* [What needs to be done]: I would like each line of the data that holds the word "paper" copied out.

***** Source information

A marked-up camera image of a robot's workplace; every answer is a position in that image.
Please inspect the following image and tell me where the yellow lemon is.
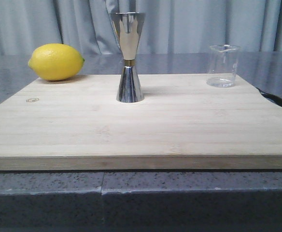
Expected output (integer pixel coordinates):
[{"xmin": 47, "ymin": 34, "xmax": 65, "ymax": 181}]
[{"xmin": 28, "ymin": 43, "xmax": 85, "ymax": 81}]

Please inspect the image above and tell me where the small glass beaker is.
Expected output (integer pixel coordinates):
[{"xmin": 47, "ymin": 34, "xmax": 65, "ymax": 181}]
[{"xmin": 206, "ymin": 44, "xmax": 241, "ymax": 88}]

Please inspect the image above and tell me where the wooden cutting board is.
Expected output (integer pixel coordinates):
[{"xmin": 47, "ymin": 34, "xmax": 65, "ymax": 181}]
[{"xmin": 0, "ymin": 74, "xmax": 282, "ymax": 171}]

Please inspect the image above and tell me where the black board handle strap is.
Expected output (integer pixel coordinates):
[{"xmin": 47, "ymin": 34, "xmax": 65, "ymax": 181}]
[{"xmin": 256, "ymin": 87, "xmax": 282, "ymax": 114}]

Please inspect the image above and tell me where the grey curtain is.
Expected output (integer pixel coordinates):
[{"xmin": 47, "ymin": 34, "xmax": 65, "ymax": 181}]
[{"xmin": 0, "ymin": 0, "xmax": 282, "ymax": 55}]

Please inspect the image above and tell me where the steel double jigger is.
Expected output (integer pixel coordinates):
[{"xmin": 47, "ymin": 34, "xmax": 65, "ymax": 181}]
[{"xmin": 110, "ymin": 12, "xmax": 145, "ymax": 103}]

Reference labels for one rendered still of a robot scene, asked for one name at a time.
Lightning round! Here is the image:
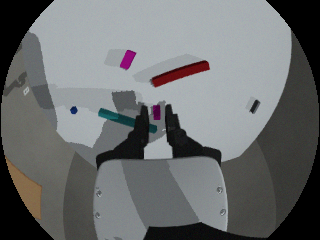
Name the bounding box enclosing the turquoise rod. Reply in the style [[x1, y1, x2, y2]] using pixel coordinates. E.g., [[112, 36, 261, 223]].
[[98, 108, 157, 134]]

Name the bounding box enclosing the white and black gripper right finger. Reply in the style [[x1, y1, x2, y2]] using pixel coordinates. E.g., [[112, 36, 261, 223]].
[[165, 104, 222, 167]]

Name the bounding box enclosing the small magenta block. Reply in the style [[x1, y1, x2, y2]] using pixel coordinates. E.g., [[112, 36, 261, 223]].
[[153, 105, 161, 120], [120, 50, 136, 70]]

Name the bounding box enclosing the small blue cube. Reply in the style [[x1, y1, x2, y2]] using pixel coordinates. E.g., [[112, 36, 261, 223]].
[[70, 106, 78, 114]]

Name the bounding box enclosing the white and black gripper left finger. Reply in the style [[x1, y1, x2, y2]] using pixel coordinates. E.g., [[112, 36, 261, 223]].
[[96, 105, 150, 171]]

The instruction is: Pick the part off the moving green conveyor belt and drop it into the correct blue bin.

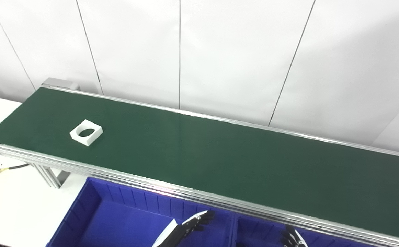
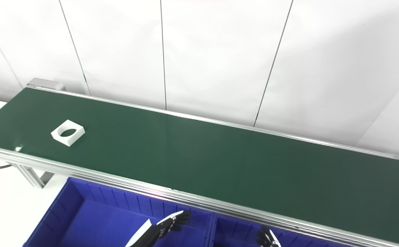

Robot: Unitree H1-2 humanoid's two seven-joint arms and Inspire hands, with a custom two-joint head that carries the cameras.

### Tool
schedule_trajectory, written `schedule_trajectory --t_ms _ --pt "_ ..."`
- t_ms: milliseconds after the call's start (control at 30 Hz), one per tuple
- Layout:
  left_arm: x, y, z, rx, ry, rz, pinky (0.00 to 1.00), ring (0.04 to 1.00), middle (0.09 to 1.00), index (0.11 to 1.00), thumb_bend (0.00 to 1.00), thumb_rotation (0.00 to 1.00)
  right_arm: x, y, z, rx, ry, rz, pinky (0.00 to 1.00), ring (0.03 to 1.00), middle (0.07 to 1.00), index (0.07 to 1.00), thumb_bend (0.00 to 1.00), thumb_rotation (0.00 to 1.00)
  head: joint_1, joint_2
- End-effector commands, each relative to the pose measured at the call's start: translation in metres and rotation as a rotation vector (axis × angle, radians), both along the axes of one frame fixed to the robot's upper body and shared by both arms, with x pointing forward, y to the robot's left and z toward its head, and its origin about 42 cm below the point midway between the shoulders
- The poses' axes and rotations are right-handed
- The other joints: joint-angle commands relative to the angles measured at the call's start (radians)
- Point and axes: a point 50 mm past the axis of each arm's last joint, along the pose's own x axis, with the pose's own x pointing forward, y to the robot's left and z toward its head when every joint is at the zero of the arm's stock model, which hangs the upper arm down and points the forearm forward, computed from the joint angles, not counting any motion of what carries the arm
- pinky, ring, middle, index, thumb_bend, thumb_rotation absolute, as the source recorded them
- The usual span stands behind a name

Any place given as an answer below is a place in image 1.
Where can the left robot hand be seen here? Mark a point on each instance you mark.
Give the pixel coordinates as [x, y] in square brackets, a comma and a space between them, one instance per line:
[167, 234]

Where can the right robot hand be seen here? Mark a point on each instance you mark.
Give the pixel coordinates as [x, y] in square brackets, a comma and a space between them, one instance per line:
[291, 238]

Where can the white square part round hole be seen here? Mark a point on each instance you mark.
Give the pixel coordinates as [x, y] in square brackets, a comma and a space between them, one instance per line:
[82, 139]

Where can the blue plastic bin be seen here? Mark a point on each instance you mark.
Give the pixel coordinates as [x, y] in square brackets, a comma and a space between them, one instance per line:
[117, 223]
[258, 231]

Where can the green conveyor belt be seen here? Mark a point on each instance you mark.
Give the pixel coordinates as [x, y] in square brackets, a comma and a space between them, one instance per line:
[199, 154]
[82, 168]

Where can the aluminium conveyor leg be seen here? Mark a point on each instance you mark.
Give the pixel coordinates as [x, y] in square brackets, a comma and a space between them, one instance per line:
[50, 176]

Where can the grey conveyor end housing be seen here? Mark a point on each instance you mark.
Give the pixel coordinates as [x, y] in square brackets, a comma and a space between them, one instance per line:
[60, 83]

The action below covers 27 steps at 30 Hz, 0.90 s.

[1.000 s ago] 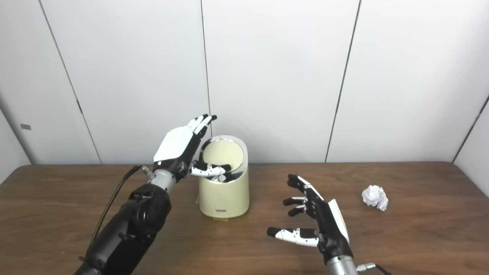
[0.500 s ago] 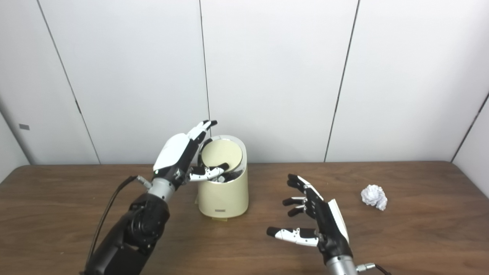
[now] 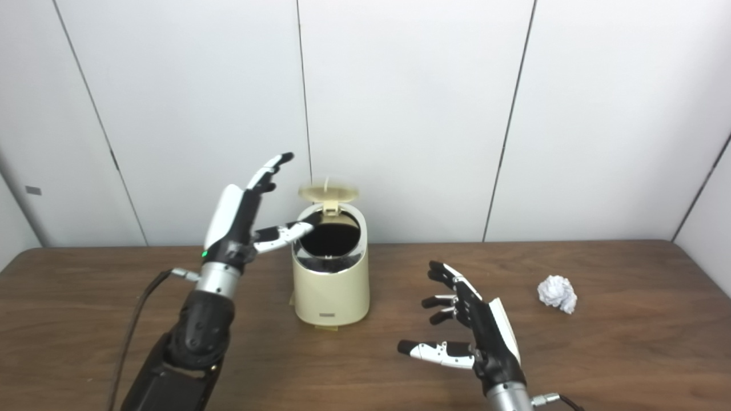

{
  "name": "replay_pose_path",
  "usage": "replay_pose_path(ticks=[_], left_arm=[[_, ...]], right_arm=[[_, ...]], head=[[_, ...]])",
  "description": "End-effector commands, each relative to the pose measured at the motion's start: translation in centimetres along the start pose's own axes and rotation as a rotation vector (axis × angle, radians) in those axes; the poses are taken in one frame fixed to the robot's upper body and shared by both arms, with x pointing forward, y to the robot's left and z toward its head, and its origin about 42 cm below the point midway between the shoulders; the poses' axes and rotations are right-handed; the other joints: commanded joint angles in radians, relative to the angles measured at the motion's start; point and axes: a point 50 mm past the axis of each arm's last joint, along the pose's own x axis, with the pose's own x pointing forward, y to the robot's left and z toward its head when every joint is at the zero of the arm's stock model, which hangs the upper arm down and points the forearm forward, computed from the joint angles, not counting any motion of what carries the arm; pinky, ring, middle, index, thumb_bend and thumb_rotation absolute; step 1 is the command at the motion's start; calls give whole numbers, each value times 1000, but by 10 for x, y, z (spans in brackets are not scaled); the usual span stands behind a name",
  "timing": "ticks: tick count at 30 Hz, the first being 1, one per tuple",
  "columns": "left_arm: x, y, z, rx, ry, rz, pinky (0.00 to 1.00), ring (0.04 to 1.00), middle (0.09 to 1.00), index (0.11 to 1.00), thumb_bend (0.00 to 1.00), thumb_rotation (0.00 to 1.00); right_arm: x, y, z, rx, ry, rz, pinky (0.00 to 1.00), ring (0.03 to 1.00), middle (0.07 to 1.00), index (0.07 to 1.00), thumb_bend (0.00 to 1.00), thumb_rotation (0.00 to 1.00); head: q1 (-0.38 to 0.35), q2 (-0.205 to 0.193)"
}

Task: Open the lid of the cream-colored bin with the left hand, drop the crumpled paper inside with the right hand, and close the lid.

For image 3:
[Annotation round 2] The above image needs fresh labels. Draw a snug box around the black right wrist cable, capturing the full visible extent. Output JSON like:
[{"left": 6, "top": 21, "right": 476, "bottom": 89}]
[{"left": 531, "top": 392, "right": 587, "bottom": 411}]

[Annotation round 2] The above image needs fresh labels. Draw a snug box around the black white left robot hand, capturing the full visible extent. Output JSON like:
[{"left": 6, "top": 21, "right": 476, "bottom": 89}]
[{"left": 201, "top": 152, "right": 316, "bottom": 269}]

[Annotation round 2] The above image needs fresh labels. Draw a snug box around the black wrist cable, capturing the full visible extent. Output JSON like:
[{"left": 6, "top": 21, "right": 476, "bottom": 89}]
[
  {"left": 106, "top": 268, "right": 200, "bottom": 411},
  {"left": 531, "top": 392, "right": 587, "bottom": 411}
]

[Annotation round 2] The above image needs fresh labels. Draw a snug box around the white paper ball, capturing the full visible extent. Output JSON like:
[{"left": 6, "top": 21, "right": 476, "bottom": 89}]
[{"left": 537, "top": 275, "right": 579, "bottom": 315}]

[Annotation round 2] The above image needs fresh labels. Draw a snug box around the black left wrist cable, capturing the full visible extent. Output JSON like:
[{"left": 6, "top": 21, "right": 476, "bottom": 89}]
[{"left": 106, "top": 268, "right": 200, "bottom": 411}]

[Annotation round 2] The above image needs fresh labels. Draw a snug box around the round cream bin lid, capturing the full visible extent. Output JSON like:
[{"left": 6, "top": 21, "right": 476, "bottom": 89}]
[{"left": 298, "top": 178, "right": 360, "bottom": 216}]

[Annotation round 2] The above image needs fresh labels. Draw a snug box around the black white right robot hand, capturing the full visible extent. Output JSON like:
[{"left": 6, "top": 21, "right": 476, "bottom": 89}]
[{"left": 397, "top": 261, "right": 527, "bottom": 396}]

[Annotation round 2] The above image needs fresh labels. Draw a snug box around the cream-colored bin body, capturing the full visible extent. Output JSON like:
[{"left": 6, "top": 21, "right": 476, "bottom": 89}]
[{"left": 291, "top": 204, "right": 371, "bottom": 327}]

**********

* [Response to the task]:
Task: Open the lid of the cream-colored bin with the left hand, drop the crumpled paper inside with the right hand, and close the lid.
[Annotation round 2] The above image needs fresh labels. Draw a snug box around the white paper ball, capturing the full visible extent. Output JSON like:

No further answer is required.